Our goal is server hardening with automated response, not comprehensive network analysis.

We’re seeking guidance on whether these choices are appropriate for this focused use case.

Thank you for any insights!

Antonios Voulvoulis

I think most scan rules do not rely on the flow, rather they track by src or dst.

I think the main thing to consider here is POST bodies not getting inspected. If that is an acceptable risk then there are no drawbacks I can think of.

I think cluster_flow is fine. The other methods are more sensitive to misconfiguration.

I would not expect a difference between these output methods.

If latency is important, an inline method is more immediate in much of it’s detection. In IDS mode we wait for TCP ACK before doing most of the detection. You could experiment with --set stream.inline to put the stream engine in the “inline” mode w/o having to run fully inline.

Thanks for the detailed feedback — much appreciated.

Your points align well with what we’re seeing in practice:

  • Flow timeouts: We’ll keep ~60s established as the default. As you noted, most brute-force and scan detections are driven by source/destination tracking and thresholds rather than long-lived stream state, and we’re comfortable with the low-and-slow trade-off for this use case.
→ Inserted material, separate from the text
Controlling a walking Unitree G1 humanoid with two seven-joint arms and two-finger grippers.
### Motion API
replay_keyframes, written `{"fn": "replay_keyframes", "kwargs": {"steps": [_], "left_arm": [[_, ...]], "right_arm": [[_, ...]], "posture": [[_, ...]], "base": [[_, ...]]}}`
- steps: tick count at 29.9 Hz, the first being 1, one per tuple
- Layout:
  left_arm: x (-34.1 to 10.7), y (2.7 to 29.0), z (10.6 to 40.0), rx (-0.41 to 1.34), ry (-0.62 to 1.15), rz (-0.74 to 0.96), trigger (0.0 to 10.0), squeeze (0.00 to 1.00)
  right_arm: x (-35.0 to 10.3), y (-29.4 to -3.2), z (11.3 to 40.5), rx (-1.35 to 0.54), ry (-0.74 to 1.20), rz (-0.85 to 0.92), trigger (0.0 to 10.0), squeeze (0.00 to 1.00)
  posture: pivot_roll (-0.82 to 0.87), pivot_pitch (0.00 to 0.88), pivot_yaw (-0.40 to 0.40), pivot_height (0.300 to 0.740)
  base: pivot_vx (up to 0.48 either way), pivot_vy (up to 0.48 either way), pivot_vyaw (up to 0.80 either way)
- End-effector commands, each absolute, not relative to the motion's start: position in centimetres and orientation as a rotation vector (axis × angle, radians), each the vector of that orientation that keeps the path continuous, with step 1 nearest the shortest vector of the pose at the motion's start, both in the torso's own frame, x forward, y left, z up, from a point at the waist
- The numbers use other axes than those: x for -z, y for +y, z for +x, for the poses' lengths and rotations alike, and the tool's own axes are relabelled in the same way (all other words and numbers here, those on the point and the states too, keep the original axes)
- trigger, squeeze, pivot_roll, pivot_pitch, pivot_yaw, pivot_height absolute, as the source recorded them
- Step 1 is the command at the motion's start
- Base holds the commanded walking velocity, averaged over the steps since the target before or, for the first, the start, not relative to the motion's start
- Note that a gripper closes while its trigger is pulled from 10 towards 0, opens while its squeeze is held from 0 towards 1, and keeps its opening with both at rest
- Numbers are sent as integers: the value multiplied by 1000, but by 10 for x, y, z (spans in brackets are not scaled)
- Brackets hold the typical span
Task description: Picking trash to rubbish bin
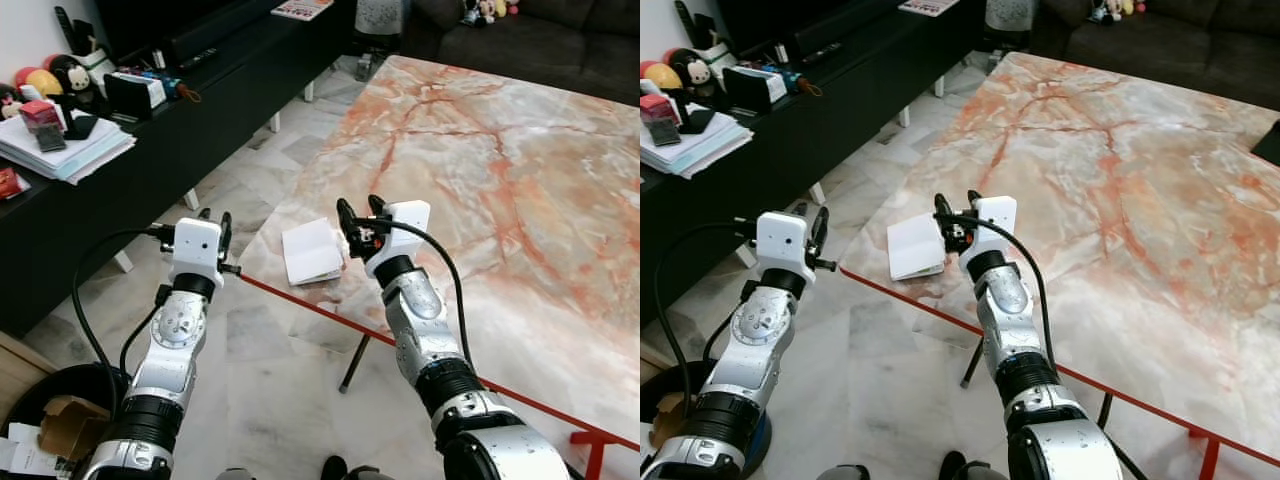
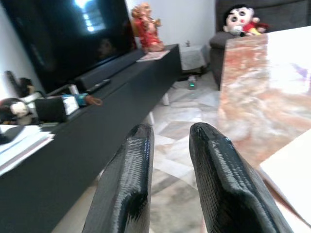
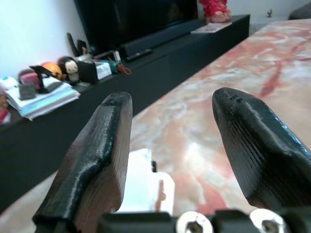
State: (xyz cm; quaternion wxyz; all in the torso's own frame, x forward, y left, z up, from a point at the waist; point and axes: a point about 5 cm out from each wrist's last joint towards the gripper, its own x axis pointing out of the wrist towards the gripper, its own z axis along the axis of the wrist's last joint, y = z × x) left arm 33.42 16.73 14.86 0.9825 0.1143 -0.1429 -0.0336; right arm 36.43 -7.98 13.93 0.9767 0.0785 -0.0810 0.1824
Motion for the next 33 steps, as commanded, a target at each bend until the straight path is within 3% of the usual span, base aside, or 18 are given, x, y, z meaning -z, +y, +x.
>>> {"fn": "replay_keyframes", "kwargs": {"steps": [1, 12, 23, 27, 31, 32, 33], "left_arm": [[-141, 168, 334, 84, -244, 227, 10000, 0], [-133, 165, 333, 132, -197, 234, 10000, 0], [-128, 160, 332, 171, -177, 246, 10000, 0], [-126, 157, 331, 191, -169, 240, 10000, 0], [-126, 155, 331, 199, -167, 241, 10000, 0], [-125, 155, 331, 202, -166, 242, 10000, 0], [-125, 154, 331, 207, -166, 243, 10000, 0]], "right_arm": [[-138, -78, 364, -370, -145, 136, 10000, 0], [-114, -78, 360, -323, 45, 173, 10000, 0], [-120, -78, 359, -306, 98, 382, 10000, 0], [-131, -76, 362, -304, 109, 537, 10000, 0], [-133, -77, 362, -303, 116, 543, 10000, 0], [-133, -78, 362, -302, 116, 553, 10000, 769], [-134, -78, 362, -303, 118, 579, 10000, 1000]], "posture": [[124, 160, -49, 740], [120, 166, -52, 740], [116, 166, -52, 740], [115, 164, -50, 740], [114, 160, -48, 740], [114, 160, -48, 740], [113, 157, -47, 740]], "base": [[0, 0, 0], [0, 0, 0], [0, 0, 0], [0, 0, 0], [0, 0, 0], [0, 0, 0], [0, 0, 0]]}}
  • HTTP body inspection: Agreed that the main blind spot is POST bodies. For our minimal profile we’ll keep body inspection disabled. For higher-resource profiles we’ll make a small request-body limit configurable, but response body inspection will remain disabled.

  • AF_PACKET: We’ll stick with cluster_flow. The note about other modes being more sensitive to misconfiguration matches our experience on low-core VPS systems.

  • Output method: Good to hear confirmation that file-based EVE output vs socket is not expected to materially change latency. We’ll continue with file-based output and focus on reducing log volume and output batching rather than changing transport.

  • Latency: The comment about IDS mode waiting for TCP ACKs is especially useful. We plan to experiment with running the stream engine in “inline” mode (without full IPS/NFQUEUE) to see how much it reduces alert→action latency, and we’ll measure CPU/drops impact before adopting it.

Thanks again — this helped validate several design decisions for our single-server hardening use case.